■ **Required action**
Copy out every line of the data that has the word "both" somewhere in it.

■ **Records for processing**
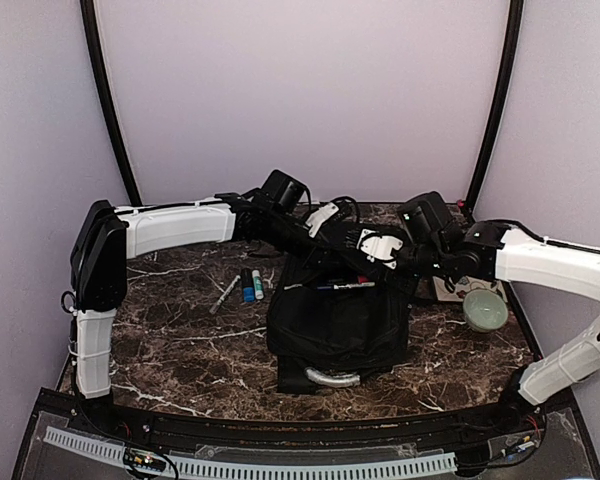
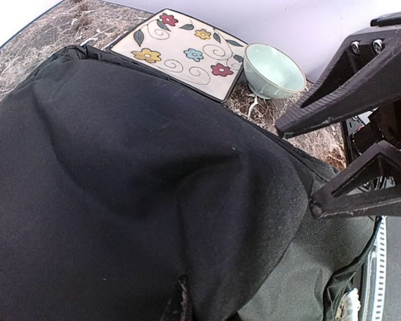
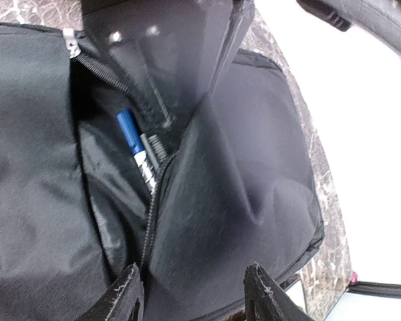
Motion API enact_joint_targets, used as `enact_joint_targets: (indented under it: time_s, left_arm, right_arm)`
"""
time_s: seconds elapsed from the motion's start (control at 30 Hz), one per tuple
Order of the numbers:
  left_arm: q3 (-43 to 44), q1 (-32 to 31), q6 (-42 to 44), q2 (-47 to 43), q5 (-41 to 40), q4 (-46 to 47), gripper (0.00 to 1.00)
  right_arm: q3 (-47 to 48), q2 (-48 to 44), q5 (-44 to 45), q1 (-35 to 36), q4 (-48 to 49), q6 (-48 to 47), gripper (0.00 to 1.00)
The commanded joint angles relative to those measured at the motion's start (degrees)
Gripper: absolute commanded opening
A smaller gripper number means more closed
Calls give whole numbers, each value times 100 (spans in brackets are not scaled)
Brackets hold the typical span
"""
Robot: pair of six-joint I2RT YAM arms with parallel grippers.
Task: Pack the student bag
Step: Pass from the left arm to the right
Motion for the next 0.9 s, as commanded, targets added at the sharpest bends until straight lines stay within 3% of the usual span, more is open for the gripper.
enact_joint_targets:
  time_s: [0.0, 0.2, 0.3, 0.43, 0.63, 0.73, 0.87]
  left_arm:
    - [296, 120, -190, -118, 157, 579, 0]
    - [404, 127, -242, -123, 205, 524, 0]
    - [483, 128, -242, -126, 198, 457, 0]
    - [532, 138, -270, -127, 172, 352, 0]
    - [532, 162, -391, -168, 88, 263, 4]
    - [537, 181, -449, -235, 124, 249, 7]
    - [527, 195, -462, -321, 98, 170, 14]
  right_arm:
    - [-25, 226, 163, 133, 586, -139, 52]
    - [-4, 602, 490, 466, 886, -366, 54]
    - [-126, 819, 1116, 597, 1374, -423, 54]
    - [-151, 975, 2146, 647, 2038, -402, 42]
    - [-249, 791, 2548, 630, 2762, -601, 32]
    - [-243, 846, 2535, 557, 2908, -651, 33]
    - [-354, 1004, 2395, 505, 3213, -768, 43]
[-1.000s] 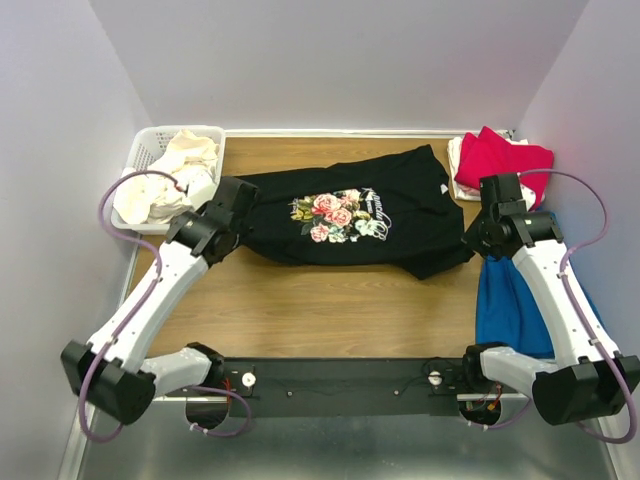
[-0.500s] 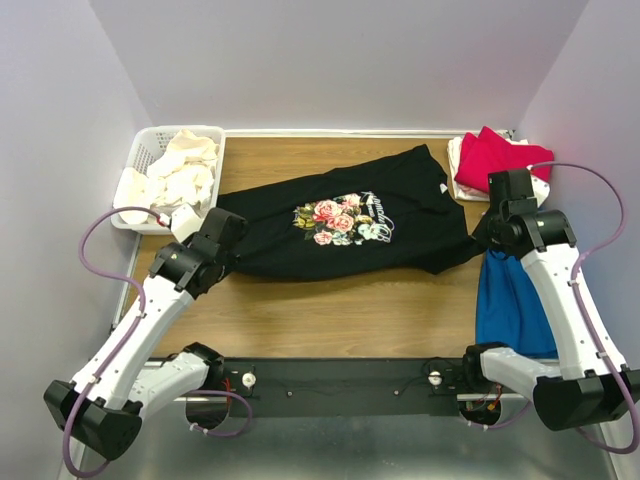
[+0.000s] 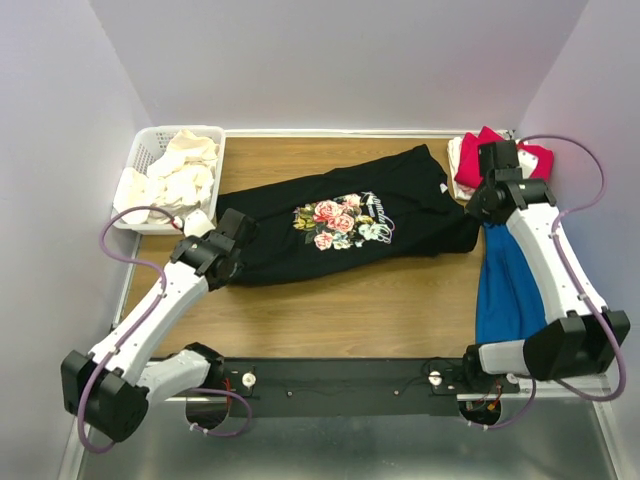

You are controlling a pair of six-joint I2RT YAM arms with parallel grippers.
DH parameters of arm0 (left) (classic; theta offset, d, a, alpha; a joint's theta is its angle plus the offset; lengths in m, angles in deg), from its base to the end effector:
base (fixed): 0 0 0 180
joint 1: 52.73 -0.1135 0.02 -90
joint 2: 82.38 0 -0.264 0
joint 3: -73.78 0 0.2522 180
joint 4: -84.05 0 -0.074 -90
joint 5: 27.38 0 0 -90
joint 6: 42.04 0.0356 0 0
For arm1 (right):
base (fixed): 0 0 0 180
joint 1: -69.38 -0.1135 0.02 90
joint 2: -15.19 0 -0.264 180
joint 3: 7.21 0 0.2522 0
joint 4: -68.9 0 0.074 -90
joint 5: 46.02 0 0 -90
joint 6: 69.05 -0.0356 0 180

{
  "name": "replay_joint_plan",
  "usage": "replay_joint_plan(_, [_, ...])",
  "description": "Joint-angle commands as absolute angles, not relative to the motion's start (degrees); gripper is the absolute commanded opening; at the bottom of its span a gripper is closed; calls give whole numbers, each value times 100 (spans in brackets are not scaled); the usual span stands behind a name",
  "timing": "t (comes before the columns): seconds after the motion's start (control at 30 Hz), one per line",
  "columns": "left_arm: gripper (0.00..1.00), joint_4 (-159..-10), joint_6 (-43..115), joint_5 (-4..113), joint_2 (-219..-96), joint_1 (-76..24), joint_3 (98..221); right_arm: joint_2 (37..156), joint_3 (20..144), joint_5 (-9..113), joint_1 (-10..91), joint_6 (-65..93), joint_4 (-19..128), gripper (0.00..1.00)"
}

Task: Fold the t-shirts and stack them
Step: Fold the other side of the tshirt into a rectangle

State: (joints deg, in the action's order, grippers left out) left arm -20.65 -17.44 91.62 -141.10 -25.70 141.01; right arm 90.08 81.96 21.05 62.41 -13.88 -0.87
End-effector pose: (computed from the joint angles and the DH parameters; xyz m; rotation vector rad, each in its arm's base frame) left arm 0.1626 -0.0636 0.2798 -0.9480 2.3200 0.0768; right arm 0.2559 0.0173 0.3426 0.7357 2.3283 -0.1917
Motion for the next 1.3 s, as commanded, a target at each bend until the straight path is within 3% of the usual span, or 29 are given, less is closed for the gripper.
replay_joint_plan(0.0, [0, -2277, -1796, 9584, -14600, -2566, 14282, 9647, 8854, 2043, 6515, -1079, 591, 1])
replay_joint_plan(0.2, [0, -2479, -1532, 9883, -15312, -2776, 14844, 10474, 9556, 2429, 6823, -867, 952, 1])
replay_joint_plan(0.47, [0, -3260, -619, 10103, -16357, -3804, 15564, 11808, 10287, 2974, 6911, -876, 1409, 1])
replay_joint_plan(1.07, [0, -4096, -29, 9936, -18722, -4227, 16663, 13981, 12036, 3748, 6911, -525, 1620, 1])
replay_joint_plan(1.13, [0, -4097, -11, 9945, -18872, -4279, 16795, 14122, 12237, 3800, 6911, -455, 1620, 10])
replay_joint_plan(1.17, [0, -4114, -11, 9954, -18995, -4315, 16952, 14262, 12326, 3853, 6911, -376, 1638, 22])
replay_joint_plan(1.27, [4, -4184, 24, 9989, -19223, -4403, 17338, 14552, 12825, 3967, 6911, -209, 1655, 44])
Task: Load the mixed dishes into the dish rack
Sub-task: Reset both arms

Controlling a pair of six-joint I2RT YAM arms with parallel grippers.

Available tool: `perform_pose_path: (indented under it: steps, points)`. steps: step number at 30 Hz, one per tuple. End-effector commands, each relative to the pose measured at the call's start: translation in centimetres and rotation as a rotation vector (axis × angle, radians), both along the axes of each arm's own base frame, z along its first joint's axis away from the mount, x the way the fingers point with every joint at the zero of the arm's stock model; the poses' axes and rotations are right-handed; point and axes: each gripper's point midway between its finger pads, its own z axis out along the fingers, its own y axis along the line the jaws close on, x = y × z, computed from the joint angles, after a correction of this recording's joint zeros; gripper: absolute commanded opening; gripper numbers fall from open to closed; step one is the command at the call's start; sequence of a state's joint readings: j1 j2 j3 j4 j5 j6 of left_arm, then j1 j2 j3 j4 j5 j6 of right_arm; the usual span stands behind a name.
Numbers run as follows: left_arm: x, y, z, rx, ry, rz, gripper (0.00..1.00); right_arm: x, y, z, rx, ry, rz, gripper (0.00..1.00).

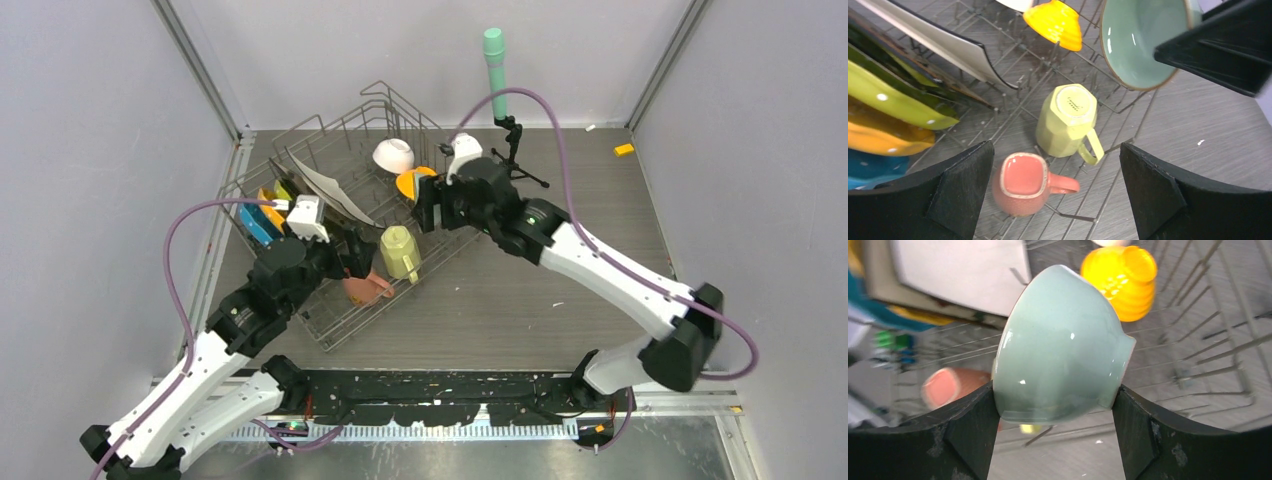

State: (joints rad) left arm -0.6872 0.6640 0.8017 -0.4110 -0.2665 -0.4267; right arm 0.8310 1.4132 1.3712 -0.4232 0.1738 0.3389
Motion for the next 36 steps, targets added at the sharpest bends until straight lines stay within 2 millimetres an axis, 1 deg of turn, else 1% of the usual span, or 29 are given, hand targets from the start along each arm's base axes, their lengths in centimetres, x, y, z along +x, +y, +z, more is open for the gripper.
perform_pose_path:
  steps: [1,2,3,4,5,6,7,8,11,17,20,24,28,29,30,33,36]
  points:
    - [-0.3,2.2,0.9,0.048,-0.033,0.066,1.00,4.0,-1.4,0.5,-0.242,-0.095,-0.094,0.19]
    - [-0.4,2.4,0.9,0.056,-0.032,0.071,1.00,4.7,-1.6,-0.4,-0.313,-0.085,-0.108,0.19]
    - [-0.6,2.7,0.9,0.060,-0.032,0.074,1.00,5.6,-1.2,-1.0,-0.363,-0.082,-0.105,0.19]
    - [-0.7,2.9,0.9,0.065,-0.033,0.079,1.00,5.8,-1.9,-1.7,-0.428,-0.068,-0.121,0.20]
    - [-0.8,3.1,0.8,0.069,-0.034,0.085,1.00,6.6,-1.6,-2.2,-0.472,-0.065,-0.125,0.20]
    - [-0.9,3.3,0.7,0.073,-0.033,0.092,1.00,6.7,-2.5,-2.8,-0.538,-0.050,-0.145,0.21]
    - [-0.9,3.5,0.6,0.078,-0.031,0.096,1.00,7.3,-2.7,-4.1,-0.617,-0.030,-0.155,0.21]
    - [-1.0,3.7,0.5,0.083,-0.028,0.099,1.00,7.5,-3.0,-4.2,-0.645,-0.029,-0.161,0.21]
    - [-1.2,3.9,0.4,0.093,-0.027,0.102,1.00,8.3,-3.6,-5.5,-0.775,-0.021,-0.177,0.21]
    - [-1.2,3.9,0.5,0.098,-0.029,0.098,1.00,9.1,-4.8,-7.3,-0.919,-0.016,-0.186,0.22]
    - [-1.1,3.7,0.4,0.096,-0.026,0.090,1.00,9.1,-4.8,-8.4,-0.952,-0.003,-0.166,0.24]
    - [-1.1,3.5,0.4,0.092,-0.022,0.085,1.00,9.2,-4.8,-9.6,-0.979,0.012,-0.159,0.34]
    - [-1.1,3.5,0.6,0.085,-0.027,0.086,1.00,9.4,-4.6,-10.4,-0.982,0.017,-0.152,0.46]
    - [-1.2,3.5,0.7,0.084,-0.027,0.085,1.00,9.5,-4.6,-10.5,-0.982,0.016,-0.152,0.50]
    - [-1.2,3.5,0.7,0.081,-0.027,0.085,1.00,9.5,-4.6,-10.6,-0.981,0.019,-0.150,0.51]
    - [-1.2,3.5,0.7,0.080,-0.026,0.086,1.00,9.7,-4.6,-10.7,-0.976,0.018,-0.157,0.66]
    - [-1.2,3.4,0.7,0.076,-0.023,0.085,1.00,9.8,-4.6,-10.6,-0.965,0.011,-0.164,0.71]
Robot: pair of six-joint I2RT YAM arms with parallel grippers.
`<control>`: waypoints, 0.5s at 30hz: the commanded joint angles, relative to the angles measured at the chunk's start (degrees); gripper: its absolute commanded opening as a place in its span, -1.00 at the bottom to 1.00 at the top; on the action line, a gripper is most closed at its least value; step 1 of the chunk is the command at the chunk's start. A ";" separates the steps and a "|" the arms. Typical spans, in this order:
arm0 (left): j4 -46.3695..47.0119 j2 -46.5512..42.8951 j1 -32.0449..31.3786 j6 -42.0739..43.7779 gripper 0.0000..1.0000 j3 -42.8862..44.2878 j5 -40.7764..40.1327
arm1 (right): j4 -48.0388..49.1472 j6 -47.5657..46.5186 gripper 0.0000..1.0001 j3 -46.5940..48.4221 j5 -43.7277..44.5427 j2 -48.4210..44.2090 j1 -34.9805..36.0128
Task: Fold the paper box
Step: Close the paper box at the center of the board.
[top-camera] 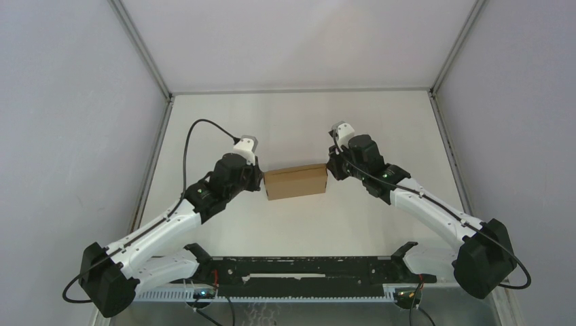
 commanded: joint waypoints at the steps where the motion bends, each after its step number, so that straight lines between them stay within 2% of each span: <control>1: 0.76 -0.11 -0.44 0.92 -0.69 2.70 -0.33 | 1.62 -0.42 -0.68 0.07 -0.59 -0.82 -0.08; 5: 0.85 -0.02 -0.43 0.83 -0.71 2.58 -0.32 | 1.54 -0.37 -0.71 0.04 -0.60 -0.87 -0.07; 10: 0.83 0.00 -0.43 0.81 -0.74 2.69 -0.40 | 1.47 -0.43 -0.93 0.07 -0.60 -0.99 -0.07; 15: 0.82 0.07 -0.44 0.65 -0.75 2.73 -0.36 | 1.43 -0.40 -0.96 0.07 -0.58 -1.12 -0.07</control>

■ **Expected output**
Sub-task: Reset both arms
Available tool: `perform_pose_path: (indented under it: steps, points)`. steps: step number at 30 Hz, one per tuple. End-effector commands, each relative to the pose measured at the call's start: translation in centimetres and rotation as a rotation vector (axis × angle, radians), both along the axes of each arm's own base frame, z along its first joint's axis away from the mount, x the way the fingers point with every joint at the zero of the arm's stock model; the poses' axes and rotations are right-handed; point and axes: each gripper's point midway between its finger pads, its own z axis out along the fingers, its own y axis along the line the jaws close on, x = y × z, computed from the joint angles, after a correction of this recording's joint zeros; gripper: absolute commanded opening; gripper numbers fall from open to closed; step one is the command at the call's start; sequence of a state's joint readings: j1 j2 j3 j4 j5 j6 of left_arm, then j1 j2 j3 j4 j5 j6 of right_arm; the usual span stands behind a name.

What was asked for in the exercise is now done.